Yield to maturity is the total return earned by holding a bond to maturity. This calculator finds YTM precisely, then reports current yield, annual coupon, premium or discount to.

About this calculator

How to use

  1. Enter the bond’s face value (typically $1,000).
  2. Enter the annual coupon rate as printed on the bond.
  3. Select the coupon payment frequency — annual, semi-annual, or quarterly.
  4. Enter the current market price you would pay today.
  5. Enter the number of years until maturity.
  6. Click Calculate bond yield to see YTM, current yield, duration, and price status.

The formula

Current yield:

CY = (faceValue × couponRate%) / currentPrice

Yield to maturity — solved numerically by finding r such that:

currentPrice = Σ [coupon / (1 + r)^t] + faceValue / (1 + r)^n

Where coupon is the per-period coupon payment, r is the periodic yield, and n is total periods.

Macaulay duration:

D = Σ [t × PV(CFt)] / currentPrice

Where t is expressed in years and PV(CFt) is the present value of each cash flow at the YTM.

Worked example

Face value: $1,000. Coupon rate: 5% (semi-annual). Current price: $950. Years to maturity: 10.

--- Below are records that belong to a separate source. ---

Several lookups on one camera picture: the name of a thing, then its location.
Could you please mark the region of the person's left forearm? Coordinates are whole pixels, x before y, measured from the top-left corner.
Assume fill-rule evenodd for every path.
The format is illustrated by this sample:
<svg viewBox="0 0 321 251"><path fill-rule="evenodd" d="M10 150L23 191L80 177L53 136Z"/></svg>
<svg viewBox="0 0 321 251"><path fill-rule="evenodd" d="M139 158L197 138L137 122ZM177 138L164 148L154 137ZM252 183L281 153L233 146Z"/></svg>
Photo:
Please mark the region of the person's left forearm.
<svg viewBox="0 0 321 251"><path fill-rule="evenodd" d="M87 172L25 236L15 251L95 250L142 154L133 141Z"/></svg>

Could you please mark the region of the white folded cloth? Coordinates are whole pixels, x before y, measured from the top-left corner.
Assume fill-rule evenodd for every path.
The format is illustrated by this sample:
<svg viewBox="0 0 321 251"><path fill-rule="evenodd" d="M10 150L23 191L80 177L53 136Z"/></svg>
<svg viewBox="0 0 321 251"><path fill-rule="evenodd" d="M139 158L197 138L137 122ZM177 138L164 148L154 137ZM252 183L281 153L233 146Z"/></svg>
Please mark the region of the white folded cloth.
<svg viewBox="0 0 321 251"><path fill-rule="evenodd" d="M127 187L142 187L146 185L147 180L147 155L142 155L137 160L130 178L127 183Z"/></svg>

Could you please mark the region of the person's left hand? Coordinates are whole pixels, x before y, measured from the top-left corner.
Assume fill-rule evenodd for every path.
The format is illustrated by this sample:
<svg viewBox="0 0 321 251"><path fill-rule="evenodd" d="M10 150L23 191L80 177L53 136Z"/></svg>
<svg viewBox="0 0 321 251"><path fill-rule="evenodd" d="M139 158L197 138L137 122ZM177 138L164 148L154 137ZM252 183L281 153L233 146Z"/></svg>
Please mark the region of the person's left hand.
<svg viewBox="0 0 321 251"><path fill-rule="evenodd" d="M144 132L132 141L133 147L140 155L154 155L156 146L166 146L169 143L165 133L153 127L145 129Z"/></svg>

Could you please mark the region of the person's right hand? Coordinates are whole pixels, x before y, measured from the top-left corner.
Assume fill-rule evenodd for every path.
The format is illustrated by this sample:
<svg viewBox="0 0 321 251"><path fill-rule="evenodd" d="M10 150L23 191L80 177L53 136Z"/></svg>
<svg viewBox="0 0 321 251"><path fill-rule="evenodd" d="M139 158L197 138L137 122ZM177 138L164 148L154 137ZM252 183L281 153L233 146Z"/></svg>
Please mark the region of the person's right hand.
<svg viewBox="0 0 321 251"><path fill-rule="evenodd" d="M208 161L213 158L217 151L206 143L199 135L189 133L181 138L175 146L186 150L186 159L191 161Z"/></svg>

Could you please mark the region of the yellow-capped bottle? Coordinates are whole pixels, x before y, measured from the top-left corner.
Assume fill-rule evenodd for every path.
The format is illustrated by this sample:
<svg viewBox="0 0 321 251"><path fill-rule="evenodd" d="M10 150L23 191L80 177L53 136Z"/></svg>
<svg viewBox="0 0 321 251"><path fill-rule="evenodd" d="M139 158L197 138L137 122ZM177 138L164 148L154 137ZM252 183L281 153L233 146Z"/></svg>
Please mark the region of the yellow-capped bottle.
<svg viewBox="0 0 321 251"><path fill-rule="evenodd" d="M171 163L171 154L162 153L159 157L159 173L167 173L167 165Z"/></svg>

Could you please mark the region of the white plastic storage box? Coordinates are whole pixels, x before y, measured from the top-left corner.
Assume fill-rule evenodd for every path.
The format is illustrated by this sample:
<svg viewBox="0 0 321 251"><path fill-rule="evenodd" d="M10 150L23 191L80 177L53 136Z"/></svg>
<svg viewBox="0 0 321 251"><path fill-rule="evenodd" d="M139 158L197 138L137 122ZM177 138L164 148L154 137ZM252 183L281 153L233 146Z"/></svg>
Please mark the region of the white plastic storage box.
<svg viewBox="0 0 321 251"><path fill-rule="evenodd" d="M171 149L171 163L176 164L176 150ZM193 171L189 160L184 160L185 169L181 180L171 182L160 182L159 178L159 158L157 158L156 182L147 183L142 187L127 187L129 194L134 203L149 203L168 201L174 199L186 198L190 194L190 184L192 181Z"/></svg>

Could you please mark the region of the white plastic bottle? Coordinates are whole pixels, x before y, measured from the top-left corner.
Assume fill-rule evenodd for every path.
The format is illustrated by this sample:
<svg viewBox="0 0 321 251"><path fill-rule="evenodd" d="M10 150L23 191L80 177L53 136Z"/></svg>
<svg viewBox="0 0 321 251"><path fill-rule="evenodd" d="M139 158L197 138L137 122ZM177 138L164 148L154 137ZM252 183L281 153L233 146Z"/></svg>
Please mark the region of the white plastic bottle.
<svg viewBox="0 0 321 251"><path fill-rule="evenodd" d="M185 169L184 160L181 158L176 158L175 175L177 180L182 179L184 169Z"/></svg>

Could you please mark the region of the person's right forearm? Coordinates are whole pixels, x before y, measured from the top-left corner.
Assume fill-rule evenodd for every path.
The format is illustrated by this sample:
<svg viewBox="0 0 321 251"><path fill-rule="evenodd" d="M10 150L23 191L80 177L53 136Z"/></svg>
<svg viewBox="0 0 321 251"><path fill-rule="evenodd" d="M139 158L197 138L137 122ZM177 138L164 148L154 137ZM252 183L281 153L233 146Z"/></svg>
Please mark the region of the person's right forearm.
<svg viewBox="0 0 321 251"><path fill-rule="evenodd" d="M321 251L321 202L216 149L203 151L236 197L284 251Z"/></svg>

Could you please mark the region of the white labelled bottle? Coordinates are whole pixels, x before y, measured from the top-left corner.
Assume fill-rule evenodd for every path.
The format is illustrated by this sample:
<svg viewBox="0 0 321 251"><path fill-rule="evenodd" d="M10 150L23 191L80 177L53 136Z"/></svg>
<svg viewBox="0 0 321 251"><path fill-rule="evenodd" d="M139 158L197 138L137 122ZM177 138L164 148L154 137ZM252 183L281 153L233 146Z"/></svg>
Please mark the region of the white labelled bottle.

  • Annual coupon: $50 (paid $25 every 6 months)
  • Current yield: $50 / $950 = 5.26%
  • YTM ≈ 5.65% (higher than coupon because buying at discount)
  • Macaulay duration ≈ 7.99 years

Notes

  • YTM assumes all coupon payments are reinvested at the YTM rate — in practice, reinvestment rates vary.
  • This calculator models bullet bonds (single maturity date). Callable bonds, floating rate bonds, and inflation-linked bonds require additional inputs.
  • The binary search used for YTM converges to 4 decimal places of precision.
What is yield to maturity?
Yield to maturity (YTM) is the annualized return you earn if you buy the bond today at the current price, receive all coupon payments, and hold it until the face value is repaid at maturity. It accounts for both the coupon income and the gain or loss from buying at a premium or discount to face value.
How does price relate to yield?
Bond price and yield move in opposite directions: when a bond's price rises above face value (premium), the YTM falls below the coupon rate. When the price falls below face value (discount), the YTM rises above the coupon rate. A bond priced at face value has YTM equal to its coupon rate.
What is Macaulay duration?
Macaulay duration is the weighted average time (in years) to receive all the bond's cash flows: coupons and face value. It measures interest rate sensitivity — a duration of 7 years means the bond's price will drop roughly 7% for each 1% rise in interest rates.
What is current yield vs YTM?
Current yield = annual coupon ÷ current price. It ignores time value and the gain or loss at maturity. YTM is more comprehensive: it accounts for when all cash flows arrive, making it the standard measure for comparing bonds.